**** MATERIAL FOR THIS TASK ****

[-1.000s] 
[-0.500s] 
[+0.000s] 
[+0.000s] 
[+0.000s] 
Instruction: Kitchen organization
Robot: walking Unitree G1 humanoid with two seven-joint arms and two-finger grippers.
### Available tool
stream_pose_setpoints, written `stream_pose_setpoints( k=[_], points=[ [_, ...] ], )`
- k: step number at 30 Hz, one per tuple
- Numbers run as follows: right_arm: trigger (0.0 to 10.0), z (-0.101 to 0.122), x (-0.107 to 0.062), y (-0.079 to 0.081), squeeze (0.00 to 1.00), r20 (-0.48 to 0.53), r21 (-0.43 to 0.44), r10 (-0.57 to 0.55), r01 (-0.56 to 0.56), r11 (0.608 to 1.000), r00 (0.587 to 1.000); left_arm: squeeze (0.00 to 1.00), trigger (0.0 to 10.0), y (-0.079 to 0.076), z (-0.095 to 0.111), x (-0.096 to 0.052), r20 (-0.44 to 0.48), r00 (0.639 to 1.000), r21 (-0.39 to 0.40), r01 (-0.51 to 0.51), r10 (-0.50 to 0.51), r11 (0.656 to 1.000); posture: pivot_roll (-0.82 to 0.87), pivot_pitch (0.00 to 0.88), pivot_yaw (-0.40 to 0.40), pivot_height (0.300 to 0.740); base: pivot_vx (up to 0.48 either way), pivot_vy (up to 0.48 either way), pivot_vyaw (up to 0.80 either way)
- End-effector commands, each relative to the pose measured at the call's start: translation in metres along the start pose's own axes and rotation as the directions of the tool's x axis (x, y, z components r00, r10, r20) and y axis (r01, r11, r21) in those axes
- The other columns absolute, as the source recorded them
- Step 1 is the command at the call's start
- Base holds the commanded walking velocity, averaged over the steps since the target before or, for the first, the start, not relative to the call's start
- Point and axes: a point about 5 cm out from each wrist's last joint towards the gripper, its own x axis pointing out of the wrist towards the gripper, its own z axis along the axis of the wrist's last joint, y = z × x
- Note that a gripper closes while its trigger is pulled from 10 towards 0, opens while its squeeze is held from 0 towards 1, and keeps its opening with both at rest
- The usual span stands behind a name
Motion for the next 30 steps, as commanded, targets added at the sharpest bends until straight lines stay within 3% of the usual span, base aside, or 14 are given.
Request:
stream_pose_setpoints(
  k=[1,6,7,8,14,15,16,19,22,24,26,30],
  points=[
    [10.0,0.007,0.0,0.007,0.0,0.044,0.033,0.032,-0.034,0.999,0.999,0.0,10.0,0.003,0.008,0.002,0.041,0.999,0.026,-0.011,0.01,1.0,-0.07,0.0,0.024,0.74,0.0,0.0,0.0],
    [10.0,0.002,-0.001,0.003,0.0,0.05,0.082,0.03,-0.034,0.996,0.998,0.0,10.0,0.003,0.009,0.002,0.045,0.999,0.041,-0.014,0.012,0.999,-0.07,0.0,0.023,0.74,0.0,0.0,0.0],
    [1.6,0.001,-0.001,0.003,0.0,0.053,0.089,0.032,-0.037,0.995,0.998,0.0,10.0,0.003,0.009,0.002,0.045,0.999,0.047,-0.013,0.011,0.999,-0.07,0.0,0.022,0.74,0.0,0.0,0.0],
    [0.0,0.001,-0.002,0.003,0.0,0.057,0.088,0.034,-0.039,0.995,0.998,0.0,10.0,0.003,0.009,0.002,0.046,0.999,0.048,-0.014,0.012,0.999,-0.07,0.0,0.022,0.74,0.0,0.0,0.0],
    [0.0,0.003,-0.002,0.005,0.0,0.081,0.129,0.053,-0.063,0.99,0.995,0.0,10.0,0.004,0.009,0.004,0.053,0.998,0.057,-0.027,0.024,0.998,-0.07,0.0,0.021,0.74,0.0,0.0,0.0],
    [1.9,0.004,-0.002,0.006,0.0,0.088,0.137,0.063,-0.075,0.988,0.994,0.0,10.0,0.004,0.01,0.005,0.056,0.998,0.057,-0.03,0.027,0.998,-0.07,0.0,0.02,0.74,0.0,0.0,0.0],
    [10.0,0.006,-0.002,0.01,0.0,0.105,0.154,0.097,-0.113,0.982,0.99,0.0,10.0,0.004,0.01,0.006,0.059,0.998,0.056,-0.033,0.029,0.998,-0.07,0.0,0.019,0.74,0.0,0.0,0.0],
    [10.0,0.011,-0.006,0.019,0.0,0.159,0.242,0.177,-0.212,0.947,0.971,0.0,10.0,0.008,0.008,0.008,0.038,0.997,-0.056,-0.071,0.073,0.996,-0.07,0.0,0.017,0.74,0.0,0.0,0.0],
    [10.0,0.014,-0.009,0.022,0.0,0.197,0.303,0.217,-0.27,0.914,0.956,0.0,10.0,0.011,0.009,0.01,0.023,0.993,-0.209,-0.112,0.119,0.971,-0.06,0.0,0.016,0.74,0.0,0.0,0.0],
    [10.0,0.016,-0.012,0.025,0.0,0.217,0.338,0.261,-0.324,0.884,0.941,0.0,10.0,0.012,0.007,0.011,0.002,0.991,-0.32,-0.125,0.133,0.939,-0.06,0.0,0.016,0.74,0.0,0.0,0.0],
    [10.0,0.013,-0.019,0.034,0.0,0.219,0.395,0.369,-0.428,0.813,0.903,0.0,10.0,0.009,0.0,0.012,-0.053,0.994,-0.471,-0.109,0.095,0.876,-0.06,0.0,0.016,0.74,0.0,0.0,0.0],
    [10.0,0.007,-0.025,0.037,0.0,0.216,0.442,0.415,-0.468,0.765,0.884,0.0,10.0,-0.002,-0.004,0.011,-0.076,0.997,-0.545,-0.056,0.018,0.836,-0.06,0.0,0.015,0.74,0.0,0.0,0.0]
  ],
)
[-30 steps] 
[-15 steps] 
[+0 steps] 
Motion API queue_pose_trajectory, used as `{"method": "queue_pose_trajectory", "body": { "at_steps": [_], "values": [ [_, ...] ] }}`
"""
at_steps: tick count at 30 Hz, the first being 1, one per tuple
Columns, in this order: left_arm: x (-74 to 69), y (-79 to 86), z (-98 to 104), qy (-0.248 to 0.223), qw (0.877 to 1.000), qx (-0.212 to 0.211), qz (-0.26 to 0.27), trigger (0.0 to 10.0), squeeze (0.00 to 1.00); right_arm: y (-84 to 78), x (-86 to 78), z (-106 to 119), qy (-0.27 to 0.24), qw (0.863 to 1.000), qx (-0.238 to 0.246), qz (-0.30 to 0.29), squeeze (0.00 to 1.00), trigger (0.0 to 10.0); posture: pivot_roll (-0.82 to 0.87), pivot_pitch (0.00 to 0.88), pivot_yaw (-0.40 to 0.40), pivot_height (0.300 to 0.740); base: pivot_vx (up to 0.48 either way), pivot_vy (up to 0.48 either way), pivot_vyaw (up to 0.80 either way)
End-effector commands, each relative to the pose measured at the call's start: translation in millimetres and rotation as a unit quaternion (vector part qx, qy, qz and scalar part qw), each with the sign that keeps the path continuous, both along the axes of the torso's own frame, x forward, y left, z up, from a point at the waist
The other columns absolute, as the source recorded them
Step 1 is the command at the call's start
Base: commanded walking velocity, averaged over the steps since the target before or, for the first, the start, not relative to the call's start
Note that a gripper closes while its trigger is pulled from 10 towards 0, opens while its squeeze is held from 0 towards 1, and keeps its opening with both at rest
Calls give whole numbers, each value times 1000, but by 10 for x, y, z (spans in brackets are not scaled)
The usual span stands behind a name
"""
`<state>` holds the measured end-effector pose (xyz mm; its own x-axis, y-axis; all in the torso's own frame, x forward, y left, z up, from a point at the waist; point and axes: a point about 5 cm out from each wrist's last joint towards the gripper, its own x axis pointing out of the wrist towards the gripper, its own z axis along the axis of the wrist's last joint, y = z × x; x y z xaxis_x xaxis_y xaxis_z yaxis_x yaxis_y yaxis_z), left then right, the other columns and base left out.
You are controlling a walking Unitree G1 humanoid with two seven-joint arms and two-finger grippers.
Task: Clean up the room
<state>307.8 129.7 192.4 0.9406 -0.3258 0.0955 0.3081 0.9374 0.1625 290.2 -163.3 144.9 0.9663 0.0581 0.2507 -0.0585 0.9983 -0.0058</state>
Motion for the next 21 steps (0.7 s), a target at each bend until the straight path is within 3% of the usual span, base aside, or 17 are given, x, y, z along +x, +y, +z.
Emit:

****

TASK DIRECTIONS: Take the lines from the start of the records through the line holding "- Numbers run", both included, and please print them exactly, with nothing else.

ANSWER FOR THIS EXERCISE:
[-1.000s] 
[-0.500s] 
[+0.000s] 
[+0.000s] 
[+0.000s] 
Instruction: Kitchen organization
Robot: walking Unitree G1 humanoid with two seven-joint arms and two-finger grippers.
### Available tool
stream_pose_setpoints, written `stream_pose_setpoints( k=[_], points=[ [_, ...] ], )`
- k: step number at 30 Hz, one per tuple
- Numbers run as follows: right_arm: trigger (0.0 to 10.0), z (-0.101 to 0.122), x (-0.107 to 0.062), y (-0.079 to 0.081), squeeze (0.00 to 1.00), r20 (-0.48 to 0.53), r21 (-0.43 to 0.44), r10 (-0.57 to 0.55), r01 (-0.56 to 0.56), r11 (0.608 to 1.000), r00 (0.587 to 1.000); left_arm: squeeze (0.00 to 1.00), trigger (0.0 to 10.0), y (-0.079 to 0.076), z (-0.095 to 0.111), x (-0.096 to 0.052), r20 (-0.44 to 0.48), r00 (0.639 to 1.000), r21 (-0.39 to 0.40), r01 (-0.51 to 0.51), r10 (-0.50 to 0.51), r11 (0.656 to 1.000); posture: pivot_roll (-0.82 to 0.87), pivot_pitch (0.00 to 0.88), pivot_yaw (-0.40 to 0.40), pivot_height (0.300 to 0.740); base: pivot_vx (up to 0.48 either way), pivot_vy (up to 0.48 either way), pivot_vyaw (up to 0.80 either way)

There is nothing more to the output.